Content starts

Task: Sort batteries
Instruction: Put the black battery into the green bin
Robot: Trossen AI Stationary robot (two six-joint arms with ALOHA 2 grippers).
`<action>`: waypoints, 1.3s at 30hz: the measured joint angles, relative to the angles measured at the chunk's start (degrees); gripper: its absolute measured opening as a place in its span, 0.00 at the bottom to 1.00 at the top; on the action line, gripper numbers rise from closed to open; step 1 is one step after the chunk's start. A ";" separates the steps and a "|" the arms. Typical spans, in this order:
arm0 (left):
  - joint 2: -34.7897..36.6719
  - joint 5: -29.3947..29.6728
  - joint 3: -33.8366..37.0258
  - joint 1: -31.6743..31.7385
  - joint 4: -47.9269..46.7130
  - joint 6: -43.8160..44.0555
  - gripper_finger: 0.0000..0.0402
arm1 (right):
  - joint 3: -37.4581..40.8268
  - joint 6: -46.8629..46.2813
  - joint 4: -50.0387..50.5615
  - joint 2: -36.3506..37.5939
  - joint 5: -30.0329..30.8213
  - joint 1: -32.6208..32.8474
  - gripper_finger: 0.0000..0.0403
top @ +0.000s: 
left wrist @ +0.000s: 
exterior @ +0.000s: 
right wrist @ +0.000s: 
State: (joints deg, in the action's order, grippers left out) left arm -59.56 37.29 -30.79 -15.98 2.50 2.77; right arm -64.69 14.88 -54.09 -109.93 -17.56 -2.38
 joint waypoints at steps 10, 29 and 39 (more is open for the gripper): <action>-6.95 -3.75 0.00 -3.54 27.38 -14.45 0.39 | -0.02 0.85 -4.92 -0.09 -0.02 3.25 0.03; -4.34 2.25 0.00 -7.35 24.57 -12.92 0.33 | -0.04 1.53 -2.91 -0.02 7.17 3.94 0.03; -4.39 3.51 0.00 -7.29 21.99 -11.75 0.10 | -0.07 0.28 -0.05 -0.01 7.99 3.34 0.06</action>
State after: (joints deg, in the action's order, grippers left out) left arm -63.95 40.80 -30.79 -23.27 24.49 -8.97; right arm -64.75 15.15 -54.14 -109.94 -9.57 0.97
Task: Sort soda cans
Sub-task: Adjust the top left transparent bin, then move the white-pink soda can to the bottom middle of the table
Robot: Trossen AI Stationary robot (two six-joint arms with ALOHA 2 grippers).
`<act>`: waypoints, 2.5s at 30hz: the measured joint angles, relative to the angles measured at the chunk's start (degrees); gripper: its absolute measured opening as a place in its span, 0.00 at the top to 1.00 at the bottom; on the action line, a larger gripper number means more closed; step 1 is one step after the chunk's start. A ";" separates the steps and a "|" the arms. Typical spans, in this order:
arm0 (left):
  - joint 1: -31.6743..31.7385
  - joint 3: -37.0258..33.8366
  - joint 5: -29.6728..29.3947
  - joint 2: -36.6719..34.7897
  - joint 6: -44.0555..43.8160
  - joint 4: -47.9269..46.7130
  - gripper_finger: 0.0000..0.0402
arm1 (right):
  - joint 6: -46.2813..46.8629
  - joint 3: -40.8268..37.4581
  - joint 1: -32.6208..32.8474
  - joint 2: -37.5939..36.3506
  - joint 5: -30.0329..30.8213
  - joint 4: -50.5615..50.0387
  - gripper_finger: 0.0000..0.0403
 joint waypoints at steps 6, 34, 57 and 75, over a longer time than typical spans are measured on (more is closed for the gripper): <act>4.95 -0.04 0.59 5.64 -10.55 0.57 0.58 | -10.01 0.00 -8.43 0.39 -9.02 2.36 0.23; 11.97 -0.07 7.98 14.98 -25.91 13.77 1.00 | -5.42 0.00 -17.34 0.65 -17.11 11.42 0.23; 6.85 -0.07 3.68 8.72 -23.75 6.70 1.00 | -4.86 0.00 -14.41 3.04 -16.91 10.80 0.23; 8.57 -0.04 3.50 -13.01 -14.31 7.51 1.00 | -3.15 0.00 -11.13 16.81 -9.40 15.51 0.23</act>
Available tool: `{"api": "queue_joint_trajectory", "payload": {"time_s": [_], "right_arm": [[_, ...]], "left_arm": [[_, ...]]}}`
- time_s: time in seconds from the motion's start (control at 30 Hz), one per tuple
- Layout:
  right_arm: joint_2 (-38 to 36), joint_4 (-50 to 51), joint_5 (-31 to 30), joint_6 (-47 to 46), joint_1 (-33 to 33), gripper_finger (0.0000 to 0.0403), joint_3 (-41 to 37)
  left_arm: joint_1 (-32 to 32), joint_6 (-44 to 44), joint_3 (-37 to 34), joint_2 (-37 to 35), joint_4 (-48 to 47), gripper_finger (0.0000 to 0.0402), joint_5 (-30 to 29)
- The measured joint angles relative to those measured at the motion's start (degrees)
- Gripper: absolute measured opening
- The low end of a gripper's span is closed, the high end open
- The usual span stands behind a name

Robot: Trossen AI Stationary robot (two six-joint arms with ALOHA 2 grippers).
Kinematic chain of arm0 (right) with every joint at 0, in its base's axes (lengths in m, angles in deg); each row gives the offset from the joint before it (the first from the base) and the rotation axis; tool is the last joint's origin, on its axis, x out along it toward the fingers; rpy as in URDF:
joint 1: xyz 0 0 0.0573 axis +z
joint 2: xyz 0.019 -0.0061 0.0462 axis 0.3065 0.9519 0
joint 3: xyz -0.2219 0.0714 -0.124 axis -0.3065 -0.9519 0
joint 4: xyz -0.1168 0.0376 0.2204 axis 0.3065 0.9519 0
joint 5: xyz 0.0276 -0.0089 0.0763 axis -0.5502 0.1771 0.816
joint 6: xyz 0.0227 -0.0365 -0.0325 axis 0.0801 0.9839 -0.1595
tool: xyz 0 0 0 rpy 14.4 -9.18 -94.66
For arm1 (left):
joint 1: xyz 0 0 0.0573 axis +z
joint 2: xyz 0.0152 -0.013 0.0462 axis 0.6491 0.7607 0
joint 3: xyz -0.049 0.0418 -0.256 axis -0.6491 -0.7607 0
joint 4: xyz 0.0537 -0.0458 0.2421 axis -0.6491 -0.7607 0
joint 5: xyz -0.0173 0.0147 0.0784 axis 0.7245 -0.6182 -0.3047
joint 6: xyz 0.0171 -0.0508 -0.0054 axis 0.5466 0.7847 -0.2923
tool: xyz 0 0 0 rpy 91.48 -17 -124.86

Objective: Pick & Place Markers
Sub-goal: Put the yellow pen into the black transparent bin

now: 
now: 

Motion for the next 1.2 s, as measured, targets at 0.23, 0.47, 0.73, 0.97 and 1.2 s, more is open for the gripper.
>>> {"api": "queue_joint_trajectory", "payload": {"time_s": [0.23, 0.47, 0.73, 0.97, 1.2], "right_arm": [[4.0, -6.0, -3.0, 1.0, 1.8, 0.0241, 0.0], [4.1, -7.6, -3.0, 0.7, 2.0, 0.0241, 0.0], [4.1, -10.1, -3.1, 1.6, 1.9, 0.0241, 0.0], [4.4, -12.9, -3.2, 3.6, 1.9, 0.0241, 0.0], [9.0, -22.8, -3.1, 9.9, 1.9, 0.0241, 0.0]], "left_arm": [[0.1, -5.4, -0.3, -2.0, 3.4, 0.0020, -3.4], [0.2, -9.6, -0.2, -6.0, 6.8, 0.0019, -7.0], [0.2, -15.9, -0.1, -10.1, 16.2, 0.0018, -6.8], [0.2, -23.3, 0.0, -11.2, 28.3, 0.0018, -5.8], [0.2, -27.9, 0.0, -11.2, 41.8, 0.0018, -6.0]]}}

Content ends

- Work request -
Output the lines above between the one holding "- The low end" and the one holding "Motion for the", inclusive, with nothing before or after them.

- Reply -
- The low end of a gripper's span is closed, the high end open
- The usual span stands behind a name

Robot: Trossen AI Stationary robot (two six-joint arms with ALOHA 2 grippers).
Kinematic chain of arm0 (right) with every joint at 0, in its base's axes (lengths in m, angles in deg); each row gives the offset from the joint before it (the first from the base) and the rotation axis; tool is the last joint's origin, on its axis, x out along it toward the fingers; rpy as in URDF:
joint 1: xyz 0 0 0.0573 axis +z
joint 2: xyz 0.019 -0.0061 0.0462 axis 0.3065 0.9519 0
joint 3: xyz -0.2219 0.0714 -0.124 axis -0.3065 -0.9519 0
joint 4: xyz -0.1168 0.0376 0.2204 axis 0.3065 0.9519 0
joint 5: xyz 0.0276 -0.0089 0.0763 axis -0.5502 0.1771 0.816
joint 6: xyz 0.0227 -0.0365 -0.0325 axis 0.0801 0.9839 -0.1595
tool: xyz 0 0 0 rpy 14.4 -9.18 -94.66
For arm1 (left):
joint 1: xyz 0 0 0.0573 axis +z
joint 2: xyz 0.0152 -0.013 0.0462 axis 0.6491 0.7607 0
joint 3: xyz -0.049 0.0418 -0.256 axis -0.6491 -0.7607 0
joint 4: xyz 0.0537 -0.0458 0.2421 axis -0.6491 -0.7607 0
joint 5: xyz -0.0173 0.0147 0.0784 axis 0.7245 -0.6182 -0.3047
joint 6: xyz 0.0171 -0.0508 -0.0054 axis 0.5466 0.7847 -0.2923
tool: xyz 0 0 0 rpy 91.48 -17 -124.86

Objective: Pick & Place Markers
Sub-goal: Put the yellow pen into the black transparent bin

now: 
now: 

Motion for the next 1.2 s, as measured, targets at 0.23, 0.47, 0.73, 0.97 and 1.2 s, more is open for the gripper.

Now the answer is complete.